§ **Task objective**
Exclude the pictures and transcribe the rest of the data below exactly.

§ **Data provided**
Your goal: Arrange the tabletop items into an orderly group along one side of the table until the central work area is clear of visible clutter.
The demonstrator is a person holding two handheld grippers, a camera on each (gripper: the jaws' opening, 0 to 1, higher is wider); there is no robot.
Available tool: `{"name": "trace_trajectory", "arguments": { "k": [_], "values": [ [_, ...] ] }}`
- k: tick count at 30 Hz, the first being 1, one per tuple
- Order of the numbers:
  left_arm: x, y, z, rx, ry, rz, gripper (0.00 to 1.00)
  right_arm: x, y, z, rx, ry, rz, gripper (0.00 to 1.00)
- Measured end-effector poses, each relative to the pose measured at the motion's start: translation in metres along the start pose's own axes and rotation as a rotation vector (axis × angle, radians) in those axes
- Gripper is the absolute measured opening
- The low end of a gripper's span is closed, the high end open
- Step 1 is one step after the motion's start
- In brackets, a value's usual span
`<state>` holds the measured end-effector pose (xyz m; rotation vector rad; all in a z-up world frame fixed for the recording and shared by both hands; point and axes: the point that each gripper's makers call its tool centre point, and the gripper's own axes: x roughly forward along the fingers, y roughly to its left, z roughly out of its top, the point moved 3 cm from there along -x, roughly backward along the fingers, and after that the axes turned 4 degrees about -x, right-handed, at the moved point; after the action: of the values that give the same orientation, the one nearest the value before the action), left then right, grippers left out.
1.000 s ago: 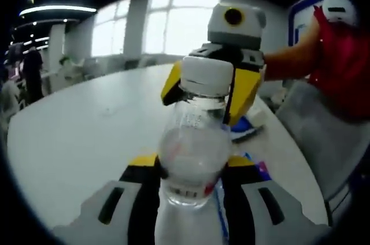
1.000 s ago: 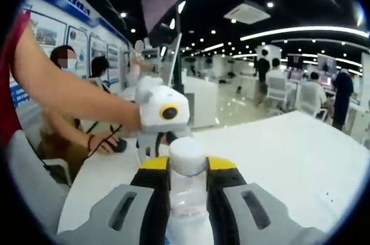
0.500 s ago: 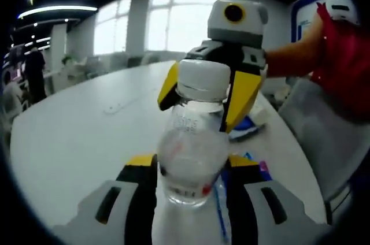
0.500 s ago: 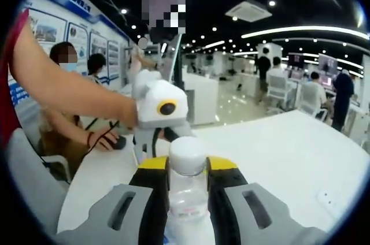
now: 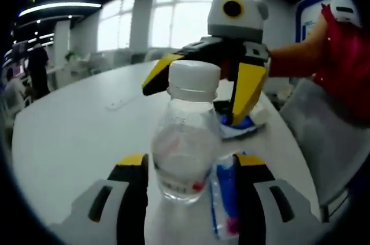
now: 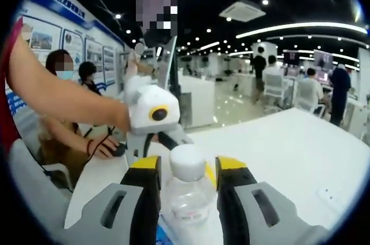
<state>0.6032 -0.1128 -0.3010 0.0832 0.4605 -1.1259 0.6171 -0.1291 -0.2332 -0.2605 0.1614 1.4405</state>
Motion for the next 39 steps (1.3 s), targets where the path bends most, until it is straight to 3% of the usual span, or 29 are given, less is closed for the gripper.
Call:
{"name": "trace_trajectory", "arguments": {
  "k": [14, 17, 20, 30, 39],
  "values": [
    [-0.019, -0.005, 0.007, -0.046, -0.062, 0.096, 0.71, -0.043, -0.013, 0.000, 0.051, -0.025, -0.099, 0.47],
    [-0.021, -0.009, 0.004, -0.053, -0.045, 0.119, 0.77, -0.054, -0.014, 0.002, 0.050, -0.049, -0.129, 0.54],
    [-0.023, -0.016, 0.002, -0.070, -0.033, 0.133, 0.82, -0.066, -0.013, -0.004, 0.069, -0.035, -0.144, 0.59],
    [-0.023, -0.043, 0.008, -0.059, -0.033, 0.126, 0.83, -0.097, -0.001, -0.026, 0.100, 0.015, -0.153, 0.80],
    [-0.038, -0.053, -0.001, -0.088, -0.050, 0.156, 0.82, -0.137, 0.003, -0.049, 0.109, 0.080, -0.175, 0.82]
  ]
}}
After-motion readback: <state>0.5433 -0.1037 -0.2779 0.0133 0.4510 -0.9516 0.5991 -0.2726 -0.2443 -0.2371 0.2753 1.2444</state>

§ **Reply**
Your goal: Arrange the tabletop items into an orderly group along one side of the table until the central work area is clear of visible clutter.
The demonstrator is a person holding two handheld grippers, a camera on each (gripper: the jaws' opening, 0 to 1, higher is wider); there is no robot.
Available tool: `{"name": "trace_trajectory", "arguments": { "k": [_], "values": [ [_, ...] ] }}`
- k: tick count at 30 Hz, the first being 1, one per tuple
- Order of the numbers:
  left_arm: x, y, z, rx, ry, rz, gripper (0.00 to 1.00)
  right_arm: x, y, z, rx, ry, rz, gripper (0.00 to 1.00)
- Measured end-effector poses, each relative to the pose measured at the motion's start: translation in metres along the start pose's own axes and rotation as a rotation vector (axis × angle, radians) in those axes
- Gripper is the absolute measured opening
- The low end of a gripper's span is closed, the high end open
- Step 1 is one step after the motion's start
- In brackets, a value's usual span
`<state>` holds the measured end-effector pose (xyz m; rotation vector rad; all in a z-up world frame fixed for the recording and shared by both hands; point and axes: the point that each gripper's makers call its tool centre point, and the gripper's own axes: x roughly forward along the fingers, y roughly to its left, z roughly out of its top, the point moved 3 cm from there along -x, roughly backward along the fingers, and after that the axes turned 4 degrees about -x, right-handed, at the moved point; after the action: of the values that give the same orientation, the one nearest the value before the action), left then right, grippers left out.
1.000 s ago: 
1.000 s ago: 
0.500 s ago: 
0.500 s ago: 
now: 
now: 
<state>0.6032 -0.1128 -0.3010 0.0832 0.4605 -1.1259 0.6171 -0.1291 -0.2332 -0.2605 0.1614 1.4405</state>
Motion for the next 39 steps (1.3 s), targets where the path bends most, until it is straight to 3% of the usual span, or 29 are given, less is closed for the gripper.
Call:
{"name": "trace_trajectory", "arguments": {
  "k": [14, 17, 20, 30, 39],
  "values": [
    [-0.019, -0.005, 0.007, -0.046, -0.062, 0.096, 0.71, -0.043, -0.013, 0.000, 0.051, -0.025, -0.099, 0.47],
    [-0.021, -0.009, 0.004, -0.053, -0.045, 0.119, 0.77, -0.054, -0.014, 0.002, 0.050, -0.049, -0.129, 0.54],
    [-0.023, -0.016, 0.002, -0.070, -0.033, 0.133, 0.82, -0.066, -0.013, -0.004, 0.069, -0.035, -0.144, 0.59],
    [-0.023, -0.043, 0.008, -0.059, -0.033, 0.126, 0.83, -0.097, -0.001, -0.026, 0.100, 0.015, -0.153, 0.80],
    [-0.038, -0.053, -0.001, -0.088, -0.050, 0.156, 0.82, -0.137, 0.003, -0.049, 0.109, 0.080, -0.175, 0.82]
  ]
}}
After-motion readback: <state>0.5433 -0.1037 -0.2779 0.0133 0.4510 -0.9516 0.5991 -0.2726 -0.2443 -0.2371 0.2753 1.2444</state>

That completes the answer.